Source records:
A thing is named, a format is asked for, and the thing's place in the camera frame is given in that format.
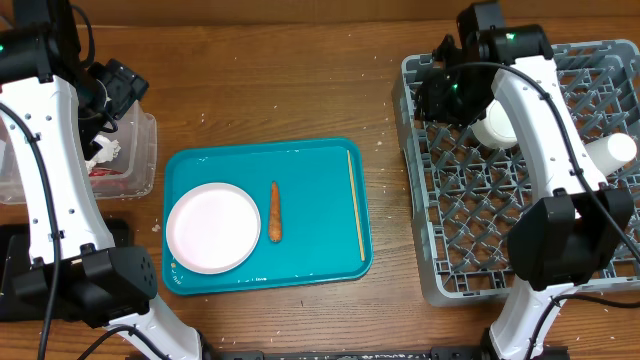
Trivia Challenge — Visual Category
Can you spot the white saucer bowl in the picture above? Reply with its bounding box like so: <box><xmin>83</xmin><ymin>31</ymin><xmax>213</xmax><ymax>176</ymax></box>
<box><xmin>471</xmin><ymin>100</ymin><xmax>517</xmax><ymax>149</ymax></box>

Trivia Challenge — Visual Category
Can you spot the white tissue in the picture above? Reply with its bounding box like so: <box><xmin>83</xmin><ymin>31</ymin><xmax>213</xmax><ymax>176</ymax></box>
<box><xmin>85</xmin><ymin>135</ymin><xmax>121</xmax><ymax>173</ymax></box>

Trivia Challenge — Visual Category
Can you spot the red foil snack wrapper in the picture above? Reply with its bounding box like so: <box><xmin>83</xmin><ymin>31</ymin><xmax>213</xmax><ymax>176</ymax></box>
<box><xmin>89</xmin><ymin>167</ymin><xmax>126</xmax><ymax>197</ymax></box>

--

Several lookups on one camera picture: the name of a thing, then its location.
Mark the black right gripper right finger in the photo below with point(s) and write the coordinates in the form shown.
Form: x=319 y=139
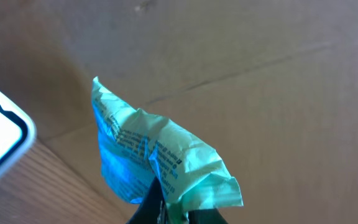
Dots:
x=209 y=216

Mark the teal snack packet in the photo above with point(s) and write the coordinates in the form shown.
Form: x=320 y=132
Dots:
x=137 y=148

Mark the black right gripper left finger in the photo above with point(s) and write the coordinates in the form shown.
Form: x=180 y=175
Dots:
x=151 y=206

...

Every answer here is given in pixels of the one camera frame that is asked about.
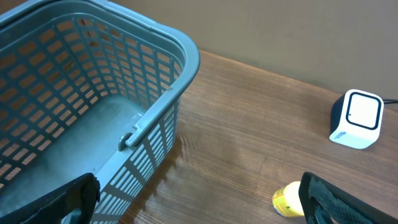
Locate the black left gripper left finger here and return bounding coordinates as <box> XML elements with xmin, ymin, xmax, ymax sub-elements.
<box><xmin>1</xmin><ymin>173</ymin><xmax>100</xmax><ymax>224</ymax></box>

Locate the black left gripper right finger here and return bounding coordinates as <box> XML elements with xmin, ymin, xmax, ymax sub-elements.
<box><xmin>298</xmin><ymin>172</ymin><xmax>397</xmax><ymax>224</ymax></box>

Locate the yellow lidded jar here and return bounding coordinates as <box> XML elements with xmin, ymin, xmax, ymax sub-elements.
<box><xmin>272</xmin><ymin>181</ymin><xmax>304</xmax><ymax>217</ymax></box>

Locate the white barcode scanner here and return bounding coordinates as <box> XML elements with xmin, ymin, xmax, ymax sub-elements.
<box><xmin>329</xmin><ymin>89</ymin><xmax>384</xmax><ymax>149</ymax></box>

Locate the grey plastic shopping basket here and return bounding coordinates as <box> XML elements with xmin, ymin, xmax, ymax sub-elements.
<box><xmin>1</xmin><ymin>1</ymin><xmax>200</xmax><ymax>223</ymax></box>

* _PROBLEM DETAILS_:
Each line in the data that holds the string "bounding" should be found and copied.

* _WRITTEN RESPONSE_:
Can you spot the white saucer bowl in the picture above? Reply with its bounding box like so: <box><xmin>83</xmin><ymin>31</ymin><xmax>213</xmax><ymax>176</ymax></box>
Can you spot the white tissue in the picture above? Reply with its bounding box like so: <box><xmin>83</xmin><ymin>31</ymin><xmax>213</xmax><ymax>176</ymax></box>
Can you spot the red foil snack wrapper in the picture above? Reply with its bounding box like so: <box><xmin>83</xmin><ymin>31</ymin><xmax>213</xmax><ymax>176</ymax></box>
Locate the black left gripper left finger here and return bounding coordinates as <box> XML elements with xmin, ymin, xmax, ymax sub-elements.
Locate the black left gripper right finger here and return bounding coordinates as <box> XML elements with xmin, ymin, xmax, ymax sub-elements.
Locate the yellow lidded jar here and return bounding coordinates as <box> XML elements with xmin, ymin, xmax, ymax sub-elements.
Locate the white barcode scanner here and return bounding coordinates as <box> XML elements with xmin, ymin, xmax, ymax sub-elements.
Locate the grey plastic shopping basket here and return bounding coordinates as <box> XML elements with xmin, ymin, xmax, ymax sub-elements.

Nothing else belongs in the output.